Background and Objective: Dentine hypersensitivity (DH) is a common clinical finding with a wide variation in prevalence values. There is lack of data on the prevalence of dentinal sensitivity in Turkish population. The aim of this study was to establish the prevalence of DH and to examine some associated factors such as initiating stimuli among university students in Kýrýkkale, Turkey.
Materials and Methods: A cross-sectional survey was conducted among undergraduates of University of Kýrýkkale, Turkey. An electronic questionnaire was developed and distributed via e-mail to undergraduate students in Kýrýkkale University. Self-administered questionnaire elicited information on demography, self-reported dentinal sensitivity, the
trigger factor, professional treatment taken, and duration time. Test of significance was done with Chi square statistics. P<0.05 was considered as significant.

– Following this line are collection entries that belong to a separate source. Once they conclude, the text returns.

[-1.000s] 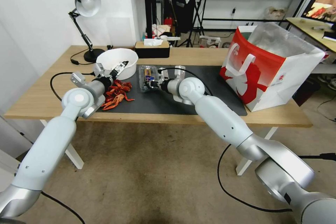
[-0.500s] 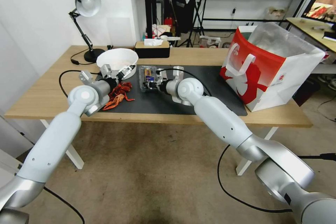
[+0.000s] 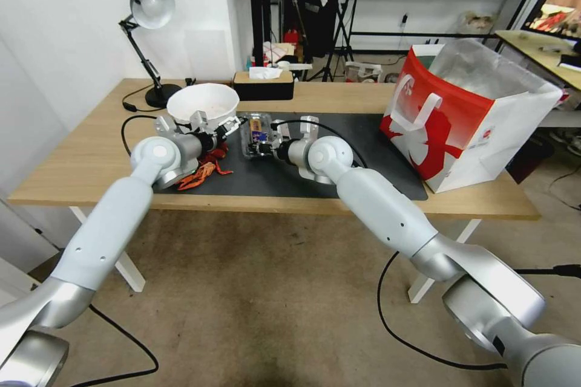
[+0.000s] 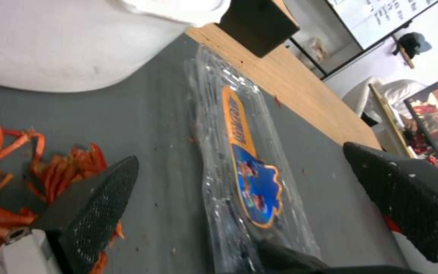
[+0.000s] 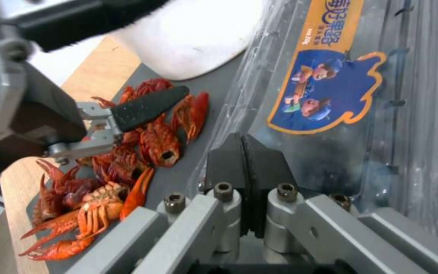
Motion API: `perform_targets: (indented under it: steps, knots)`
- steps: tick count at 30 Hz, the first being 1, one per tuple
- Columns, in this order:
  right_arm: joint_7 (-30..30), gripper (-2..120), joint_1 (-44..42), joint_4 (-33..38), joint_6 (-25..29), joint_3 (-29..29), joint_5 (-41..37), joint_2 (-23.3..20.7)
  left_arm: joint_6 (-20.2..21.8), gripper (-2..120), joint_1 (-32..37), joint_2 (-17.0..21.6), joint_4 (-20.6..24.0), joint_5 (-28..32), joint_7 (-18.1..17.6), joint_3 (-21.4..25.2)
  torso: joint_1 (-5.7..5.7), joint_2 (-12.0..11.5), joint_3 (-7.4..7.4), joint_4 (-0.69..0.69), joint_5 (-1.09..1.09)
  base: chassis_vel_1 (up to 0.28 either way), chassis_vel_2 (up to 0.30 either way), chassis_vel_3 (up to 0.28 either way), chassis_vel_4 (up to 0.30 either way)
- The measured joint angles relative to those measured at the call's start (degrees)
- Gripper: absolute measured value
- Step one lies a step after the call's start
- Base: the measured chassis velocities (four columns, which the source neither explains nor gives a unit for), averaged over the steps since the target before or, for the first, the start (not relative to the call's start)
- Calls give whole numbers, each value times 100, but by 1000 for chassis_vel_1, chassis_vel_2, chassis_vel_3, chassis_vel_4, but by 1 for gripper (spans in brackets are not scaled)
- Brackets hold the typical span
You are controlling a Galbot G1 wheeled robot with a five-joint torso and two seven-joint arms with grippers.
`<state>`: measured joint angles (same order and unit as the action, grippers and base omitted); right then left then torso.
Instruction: Close the takeout container lid, then place the container into the takeout bag.
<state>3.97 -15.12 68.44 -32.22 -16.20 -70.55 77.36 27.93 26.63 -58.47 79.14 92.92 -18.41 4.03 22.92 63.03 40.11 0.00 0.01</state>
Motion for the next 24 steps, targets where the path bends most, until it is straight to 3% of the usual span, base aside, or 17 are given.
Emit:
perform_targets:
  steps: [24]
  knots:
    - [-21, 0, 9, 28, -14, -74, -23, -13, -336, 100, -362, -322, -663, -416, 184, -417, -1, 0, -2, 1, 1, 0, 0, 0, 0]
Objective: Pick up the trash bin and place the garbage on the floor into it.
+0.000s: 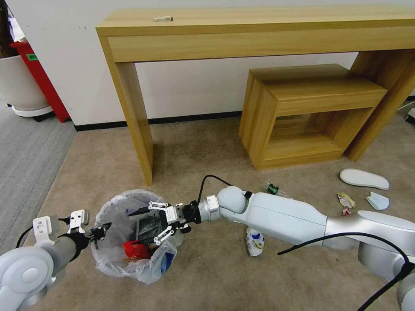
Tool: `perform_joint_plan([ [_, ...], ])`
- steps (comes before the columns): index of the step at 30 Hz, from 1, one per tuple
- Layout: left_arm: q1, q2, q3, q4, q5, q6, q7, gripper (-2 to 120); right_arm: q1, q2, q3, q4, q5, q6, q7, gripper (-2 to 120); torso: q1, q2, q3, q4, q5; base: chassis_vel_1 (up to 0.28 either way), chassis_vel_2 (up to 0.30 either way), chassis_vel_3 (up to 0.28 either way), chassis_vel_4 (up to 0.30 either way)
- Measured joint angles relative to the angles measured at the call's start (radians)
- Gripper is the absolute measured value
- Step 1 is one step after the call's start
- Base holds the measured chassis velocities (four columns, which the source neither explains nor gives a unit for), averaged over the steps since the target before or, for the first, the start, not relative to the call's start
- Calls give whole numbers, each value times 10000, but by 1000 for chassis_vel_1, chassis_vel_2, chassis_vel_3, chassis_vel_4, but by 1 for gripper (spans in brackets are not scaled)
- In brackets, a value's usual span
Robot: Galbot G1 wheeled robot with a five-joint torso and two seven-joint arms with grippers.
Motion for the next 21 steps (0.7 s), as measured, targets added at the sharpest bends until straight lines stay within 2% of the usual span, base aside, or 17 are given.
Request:
perform_joint_plan([
  [4, 49, -25, -21, 93, 81, 0, 53, 0, -57, -208, 319, 71, 24, 1, 127, 100, 0, 0, 0, 0, 0, 0, 0, 0, 0],
  [8, 80, -34, -55, 191, 163, 0, 85, 0, -124, -551, 695, 204, 218, -59, 555, 100, 0, 0, 0, 1, -2, 0, 0, 0, 0],
  [13, 98, -34, -106, 319, 284, -25, 165, 0, -368, -1279, 1559, 537, 588, -354, 1871, 100, 0, 0, 0, -1, 0, 0, 0, 0, 0],
  [15, 111, -32, -119, 371, 407, -29, 212, 0, -773, -1737, 2404, 753, 968, -658, 3170, 100, 0, 0, 0, -1, 0, 0, 0, 0, 0],
  [16, 111, -32, -119, 371, 407, -29, 212, 0, -773, -1737, 2404, 753, 968, -658, 3170, 100, 0, 0, 0, -1, 0, 0, 0, 0, 0],
  [19, 129, 12, -151, 447, 601, -29, 288, 0, -1254, -2322, 3249, 1002, 1508, -1232, 4192, 100, 0, 0, -1, 0, 1, 0, 0, 0, 0],
  [21, 130, 23, -156, 456, 635, -29, 303, 0, -1387, -2479, 3425, 1077, 1653, -1358, 4372, 100, 0, 0, 0, -1, 0, 0, 0, 0, 0],
])
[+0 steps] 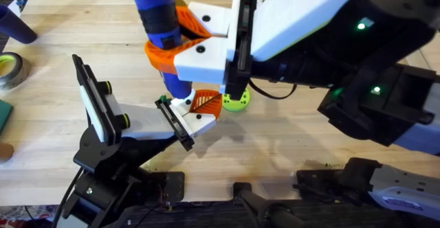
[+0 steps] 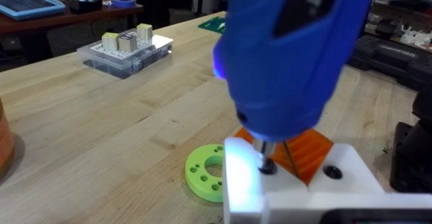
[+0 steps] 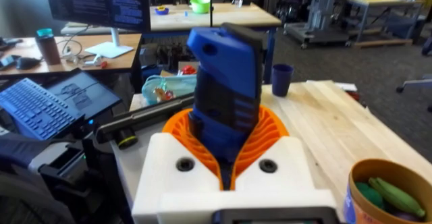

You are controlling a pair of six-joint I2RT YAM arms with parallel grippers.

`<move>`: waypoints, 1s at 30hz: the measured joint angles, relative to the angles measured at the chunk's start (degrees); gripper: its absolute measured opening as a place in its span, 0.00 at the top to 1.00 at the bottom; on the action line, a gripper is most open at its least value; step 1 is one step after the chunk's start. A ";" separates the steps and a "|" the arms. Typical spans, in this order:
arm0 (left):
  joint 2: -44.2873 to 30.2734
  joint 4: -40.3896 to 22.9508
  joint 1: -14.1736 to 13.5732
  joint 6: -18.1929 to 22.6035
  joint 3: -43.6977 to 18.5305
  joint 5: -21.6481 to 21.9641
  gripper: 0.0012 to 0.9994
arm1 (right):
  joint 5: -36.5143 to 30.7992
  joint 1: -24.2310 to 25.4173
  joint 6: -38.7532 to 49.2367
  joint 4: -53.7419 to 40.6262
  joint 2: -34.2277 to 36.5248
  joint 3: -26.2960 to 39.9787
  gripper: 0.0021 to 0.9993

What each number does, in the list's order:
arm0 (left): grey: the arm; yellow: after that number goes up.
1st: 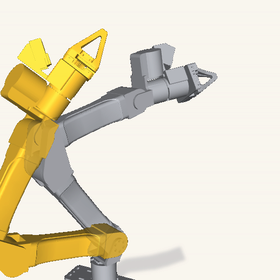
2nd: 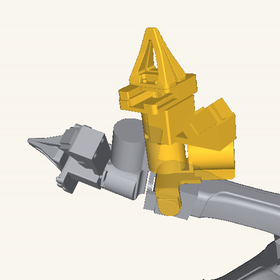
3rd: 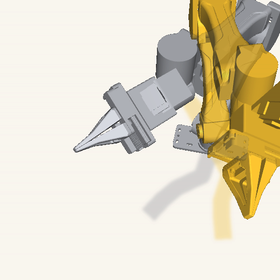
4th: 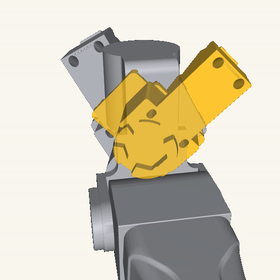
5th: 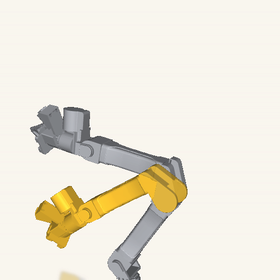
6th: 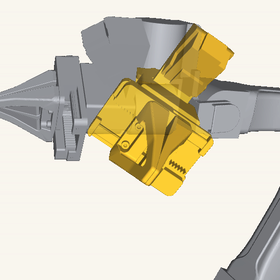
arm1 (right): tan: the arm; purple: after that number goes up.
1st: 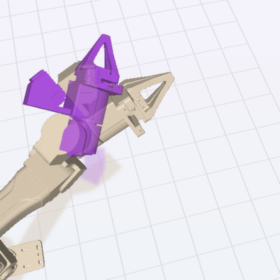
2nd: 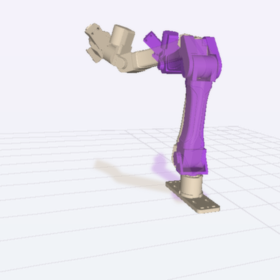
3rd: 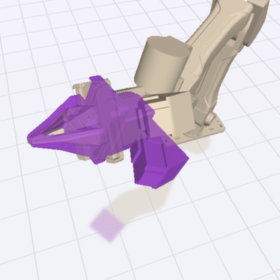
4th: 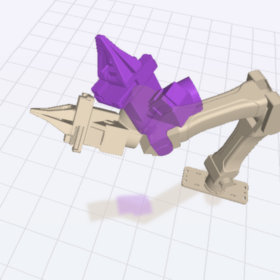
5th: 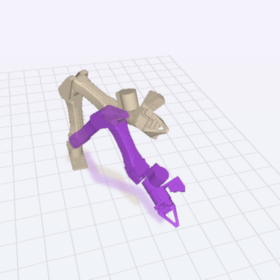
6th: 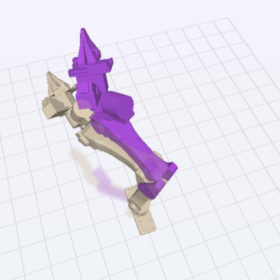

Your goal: Pick up the gripper from the table and insert it into the empty holder that is missing its gripper. Then pick up a screw, insert it into the mounting hole, and use the screwdriver to tighten it. Finally, clean up the table by picking up the vegetable and placing it into the bucket.

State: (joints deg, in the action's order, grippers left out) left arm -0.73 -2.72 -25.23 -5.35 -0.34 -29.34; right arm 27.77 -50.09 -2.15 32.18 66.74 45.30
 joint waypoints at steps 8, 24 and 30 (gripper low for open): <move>0.00 -0.22 0.00 -0.22 0.00 0.20 0.99 | 0.15 0.00 0.00 0.49 0.61 -0.28 0.96; 0.00 -0.22 0.00 -0.24 0.00 0.20 0.99 | 0.15 0.00 -0.02 0.68 -3.72 -0.59 0.96; -0.02 -0.22 0.00 -0.22 0.00 0.20 0.99 | 0.13 0.00 0.02 0.56 -3.64 -0.59 0.96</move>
State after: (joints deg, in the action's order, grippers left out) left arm -0.75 -2.94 -25.24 -5.56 -0.34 -29.15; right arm 27.90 -50.09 -2.13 32.74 63.11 44.71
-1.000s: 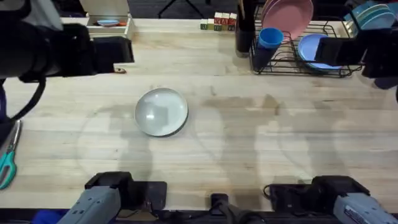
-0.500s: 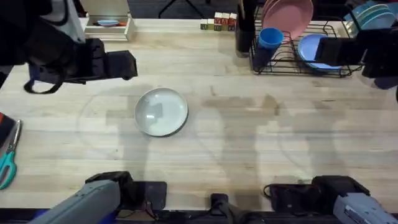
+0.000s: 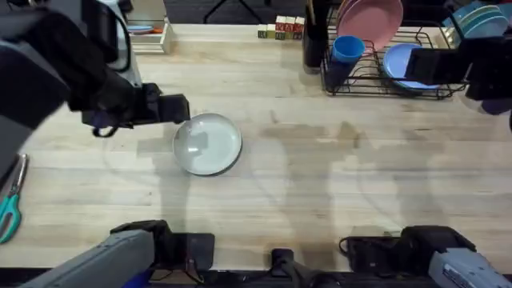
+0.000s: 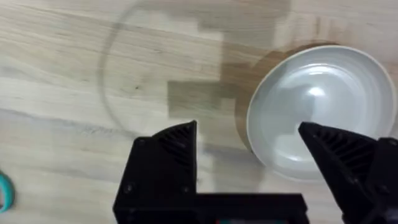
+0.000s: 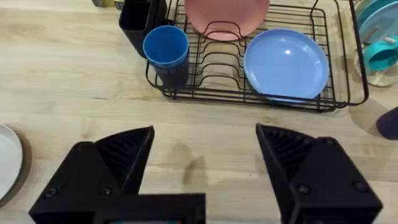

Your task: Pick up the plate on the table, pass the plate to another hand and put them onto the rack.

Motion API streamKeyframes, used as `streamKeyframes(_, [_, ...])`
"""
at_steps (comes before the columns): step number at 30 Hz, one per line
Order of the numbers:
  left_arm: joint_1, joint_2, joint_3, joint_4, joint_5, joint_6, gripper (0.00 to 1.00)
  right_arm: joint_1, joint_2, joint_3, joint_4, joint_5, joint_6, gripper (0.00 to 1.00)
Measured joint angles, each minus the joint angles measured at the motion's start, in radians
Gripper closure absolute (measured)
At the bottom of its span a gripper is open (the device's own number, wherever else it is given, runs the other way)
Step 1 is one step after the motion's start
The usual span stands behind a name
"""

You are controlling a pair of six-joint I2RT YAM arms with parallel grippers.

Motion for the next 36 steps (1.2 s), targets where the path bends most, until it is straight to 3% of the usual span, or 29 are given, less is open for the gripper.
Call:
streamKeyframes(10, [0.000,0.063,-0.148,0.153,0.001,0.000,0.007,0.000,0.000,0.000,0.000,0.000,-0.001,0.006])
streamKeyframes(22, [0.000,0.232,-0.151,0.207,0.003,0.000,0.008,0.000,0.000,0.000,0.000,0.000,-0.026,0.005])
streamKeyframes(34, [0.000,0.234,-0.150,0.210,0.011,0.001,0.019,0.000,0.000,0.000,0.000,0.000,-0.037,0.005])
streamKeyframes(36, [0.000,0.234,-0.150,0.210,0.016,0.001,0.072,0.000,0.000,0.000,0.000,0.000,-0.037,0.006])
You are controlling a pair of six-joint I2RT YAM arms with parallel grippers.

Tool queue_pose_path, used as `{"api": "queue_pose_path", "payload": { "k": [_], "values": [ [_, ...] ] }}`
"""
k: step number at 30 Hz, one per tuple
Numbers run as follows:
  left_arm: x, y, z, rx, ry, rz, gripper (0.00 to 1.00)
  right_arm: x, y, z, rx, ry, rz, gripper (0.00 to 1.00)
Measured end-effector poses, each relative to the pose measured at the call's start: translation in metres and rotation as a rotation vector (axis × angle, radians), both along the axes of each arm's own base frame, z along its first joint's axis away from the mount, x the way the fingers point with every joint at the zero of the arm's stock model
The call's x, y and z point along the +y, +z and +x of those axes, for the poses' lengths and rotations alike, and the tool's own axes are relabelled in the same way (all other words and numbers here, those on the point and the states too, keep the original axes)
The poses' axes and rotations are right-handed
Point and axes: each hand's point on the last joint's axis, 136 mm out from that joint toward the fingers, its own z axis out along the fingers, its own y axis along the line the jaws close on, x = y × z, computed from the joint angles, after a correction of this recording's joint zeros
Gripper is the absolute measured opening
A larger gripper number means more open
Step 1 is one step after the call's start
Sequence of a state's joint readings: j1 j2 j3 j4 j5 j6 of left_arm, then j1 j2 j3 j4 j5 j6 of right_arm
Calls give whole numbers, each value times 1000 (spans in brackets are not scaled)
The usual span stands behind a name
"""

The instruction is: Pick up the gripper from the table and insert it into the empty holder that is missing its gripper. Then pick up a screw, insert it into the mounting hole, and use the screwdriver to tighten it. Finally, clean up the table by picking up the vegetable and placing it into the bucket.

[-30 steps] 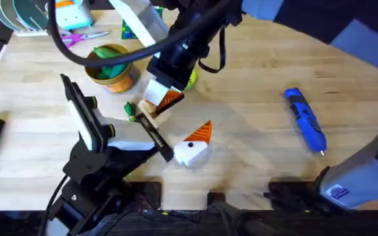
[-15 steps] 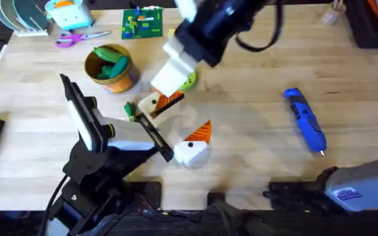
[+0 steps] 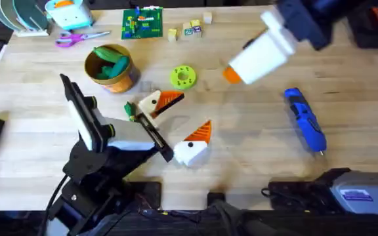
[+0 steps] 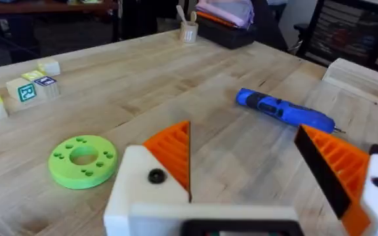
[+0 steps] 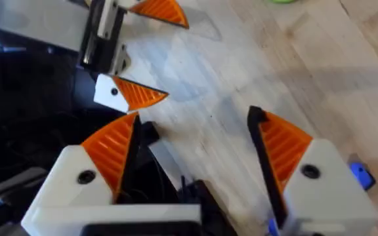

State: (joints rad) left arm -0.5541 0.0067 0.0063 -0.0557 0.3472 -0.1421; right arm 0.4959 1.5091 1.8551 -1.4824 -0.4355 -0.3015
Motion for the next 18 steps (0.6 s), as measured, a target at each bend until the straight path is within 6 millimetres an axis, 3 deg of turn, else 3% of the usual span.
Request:
{"api": "queue_pose_path", "payload": {
  "k": [7,8,10,13,14,15,18],
  "values": [
    [0,0,0,0,0,0,991,-30,5,-17,-69,46,-6,954],
    [0,0,0,1,1,-1,942,-34,3,-18,-66,38,-3,954],
    [0,0,0,-1,0,0,705,-42,-3,-20,-59,15,13,954],
    [0,0,0,-3,0,1,206,-54,-12,-24,-58,-33,54,956],
    [0,0,0,-3,0,1,94,-57,-14,-26,-61,-49,65,956],
    [0,0,0,-5,0,3,22,-61,-15,-28,-66,-66,79,956],
    [0,0,0,-5,0,4,7,-71,-16,-41,-89,-107,110,956]
  ]
}}
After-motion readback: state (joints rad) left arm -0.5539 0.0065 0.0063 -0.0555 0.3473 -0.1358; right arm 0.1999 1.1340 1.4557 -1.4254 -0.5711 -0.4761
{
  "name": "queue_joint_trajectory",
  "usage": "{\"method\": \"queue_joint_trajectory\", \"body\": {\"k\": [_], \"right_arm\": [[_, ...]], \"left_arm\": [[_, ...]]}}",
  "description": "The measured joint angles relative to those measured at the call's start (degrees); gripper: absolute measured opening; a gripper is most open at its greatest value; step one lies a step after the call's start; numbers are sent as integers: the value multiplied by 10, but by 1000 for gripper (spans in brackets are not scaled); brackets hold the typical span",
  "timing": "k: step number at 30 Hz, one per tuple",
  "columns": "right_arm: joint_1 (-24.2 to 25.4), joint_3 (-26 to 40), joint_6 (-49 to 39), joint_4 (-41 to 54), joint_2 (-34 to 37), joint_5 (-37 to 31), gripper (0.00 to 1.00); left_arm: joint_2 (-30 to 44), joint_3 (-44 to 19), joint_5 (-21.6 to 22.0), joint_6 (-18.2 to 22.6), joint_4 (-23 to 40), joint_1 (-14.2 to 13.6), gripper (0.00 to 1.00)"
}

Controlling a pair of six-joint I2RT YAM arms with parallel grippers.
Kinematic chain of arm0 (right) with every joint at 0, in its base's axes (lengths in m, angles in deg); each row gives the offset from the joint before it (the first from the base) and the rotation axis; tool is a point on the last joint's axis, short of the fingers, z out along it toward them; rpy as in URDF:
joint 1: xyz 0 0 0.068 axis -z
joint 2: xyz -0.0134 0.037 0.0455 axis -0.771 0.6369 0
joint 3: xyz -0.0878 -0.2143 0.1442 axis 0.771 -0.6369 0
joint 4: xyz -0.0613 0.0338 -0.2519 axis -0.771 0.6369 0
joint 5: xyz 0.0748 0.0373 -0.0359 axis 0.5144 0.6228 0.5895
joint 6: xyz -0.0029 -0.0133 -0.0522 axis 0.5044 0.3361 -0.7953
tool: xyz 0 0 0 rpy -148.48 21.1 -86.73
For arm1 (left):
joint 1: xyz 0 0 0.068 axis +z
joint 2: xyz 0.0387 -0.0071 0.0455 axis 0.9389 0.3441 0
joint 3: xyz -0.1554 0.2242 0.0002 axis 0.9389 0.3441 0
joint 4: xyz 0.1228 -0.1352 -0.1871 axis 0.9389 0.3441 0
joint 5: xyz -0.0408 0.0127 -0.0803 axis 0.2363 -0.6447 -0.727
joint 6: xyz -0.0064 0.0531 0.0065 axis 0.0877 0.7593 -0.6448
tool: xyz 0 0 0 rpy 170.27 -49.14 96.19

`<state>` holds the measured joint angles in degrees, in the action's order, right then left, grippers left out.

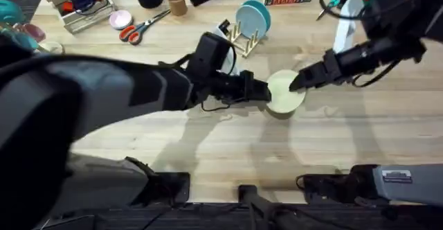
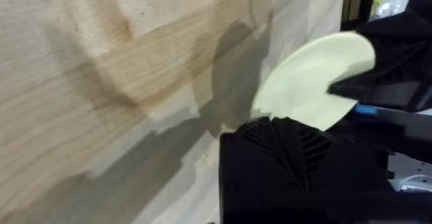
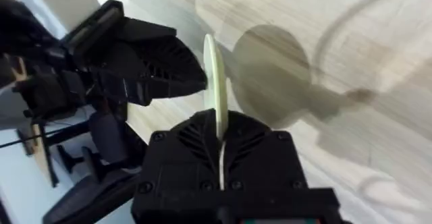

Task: Pick up the plates from the table one by one and place each into a slot on the dish rack.

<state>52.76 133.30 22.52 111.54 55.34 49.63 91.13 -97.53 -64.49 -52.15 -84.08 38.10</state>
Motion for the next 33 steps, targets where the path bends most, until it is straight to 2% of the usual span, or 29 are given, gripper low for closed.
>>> {"method": "queue_joint_trajectory", "body": {"k": [6, 12, 17, 21, 25, 30, 31, 33], "right_arm": [[-3, 84, -20, 52, -8, -17, 33], [-31, 170, -39, 89, -12, -79, 32], [-68, 225, -50, 91, -12, -128, 31], [-97, 264, -56, 91, -12, -163, 31], [-125, 304, -62, 91, -12, -202, 31], [-145, 351, -68, 91, -12, -238, 31], [-147, 359, -70, 91, -12, -243, 31], [-150, 372, -74, 91, -12, -251, 31]], "left_arm": [[-88, 0, 62, 39, 84, 3, 40], [-174, -24, 146, 110, 253, 4, 40], [-216, -88, 228, 187, 394, 4, 39], [-232, -148, 296, 246, 482, 4, 39], [-234, -212, 360, 304, 549, 4, 39], [-234, -280, 422, 372, 587, 4, 40], [-234, -290, 431, 385, 591, 4, 59], [-234, -308, 451, 406, 593, 4, 341]]}}
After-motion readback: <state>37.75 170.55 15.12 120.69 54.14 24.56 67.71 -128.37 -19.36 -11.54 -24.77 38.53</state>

Results: A total of 1463 responses were evaluated in this study. One hundred and twenty-four students were diagnosed as having DH, giving a prevalence figure of 8.4%. The prevalence of DH in females was significantly higher than that in males. The most common initiating factor was cold drinks. Tooth sensitivity was found to be common among hard
toothbrush users. About 46% of patients reported that they had not undergone any treatment for the discomfort and 35% reported having had some sort of treatment. Among the participants with dentinal sensitivity, 58.8% of the respondents reported that they use soft drinks occasionally. Approximately 64.2% of the patients claimed that DH was present for
1–6 days and the majority (87%) of the patients with hypersensitive teeth experienced pain occasionally.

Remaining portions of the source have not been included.